--- AIM OF THE EXERCISE ---
Your task is to write out every line of the data exactly. Drop the pictures.

--- COLLECTED MATERIAL ---
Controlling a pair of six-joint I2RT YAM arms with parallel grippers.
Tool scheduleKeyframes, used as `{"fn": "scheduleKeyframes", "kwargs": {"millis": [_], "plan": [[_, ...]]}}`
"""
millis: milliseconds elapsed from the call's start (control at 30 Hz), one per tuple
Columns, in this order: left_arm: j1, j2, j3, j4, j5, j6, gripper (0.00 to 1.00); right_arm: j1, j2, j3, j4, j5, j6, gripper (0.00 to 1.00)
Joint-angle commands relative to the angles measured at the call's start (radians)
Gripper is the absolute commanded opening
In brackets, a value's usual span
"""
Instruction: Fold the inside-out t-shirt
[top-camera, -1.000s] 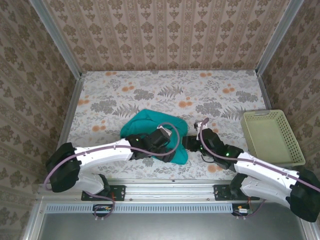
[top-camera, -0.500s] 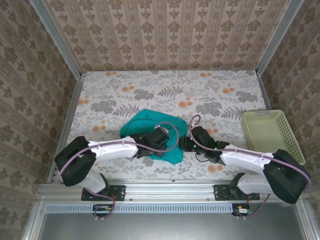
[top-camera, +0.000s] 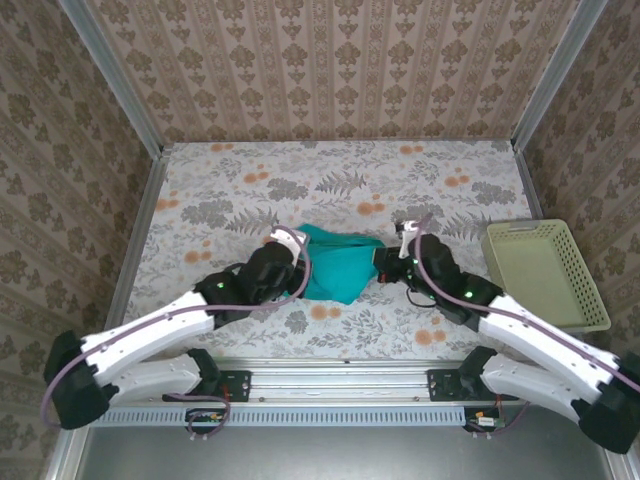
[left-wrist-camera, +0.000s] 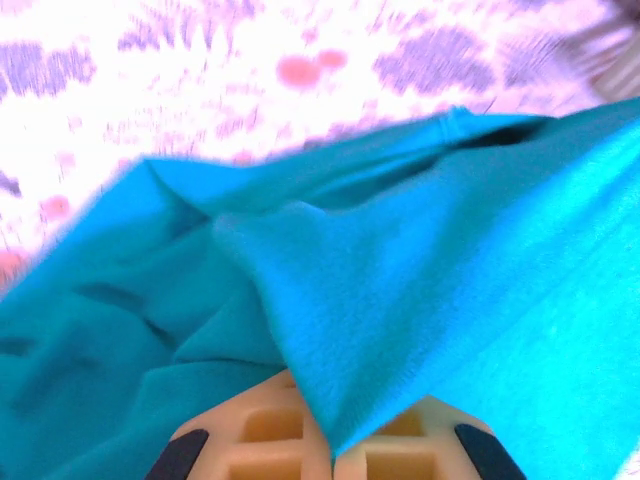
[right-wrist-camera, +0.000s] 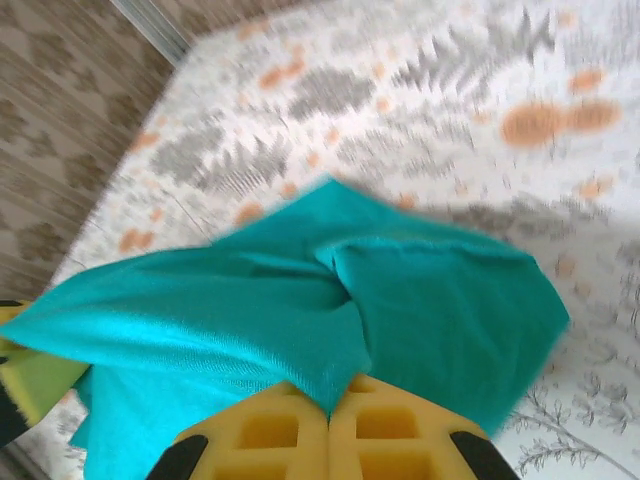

--- WRITTEN ANSWER ---
Controlling a pair of six-joint I2RT YAM arms with parallel grippers.
Tool scheduleKeyframes, used as `{"fn": "scheduleKeyframes", "kwargs": {"millis": [_], "plan": [[_, ...]]}}`
"""
millis: milliseconds elapsed from the call's start (control at 30 Hz), one per tuple
Columns, in this order: left_arm: j1, j2, j3, j4, j5, j6, gripper (0.00 to 1.00); right_arm: j1, j2, j3, j4, j5, j6, gripper (0.00 to 1.00)
Joint-angle commands relative to the angles measured at the call's start (radians)
Gripper is the absolute commanded opening
In brackets, a value's usual span
"""
Instruction: Fold the inside-out t-shirt
[top-camera, -1.000s] 
[top-camera, -0.500s] 
[top-camera, +0.000s] 
[left-wrist-camera, +0.000s] 
[right-wrist-camera, +0.000s] 

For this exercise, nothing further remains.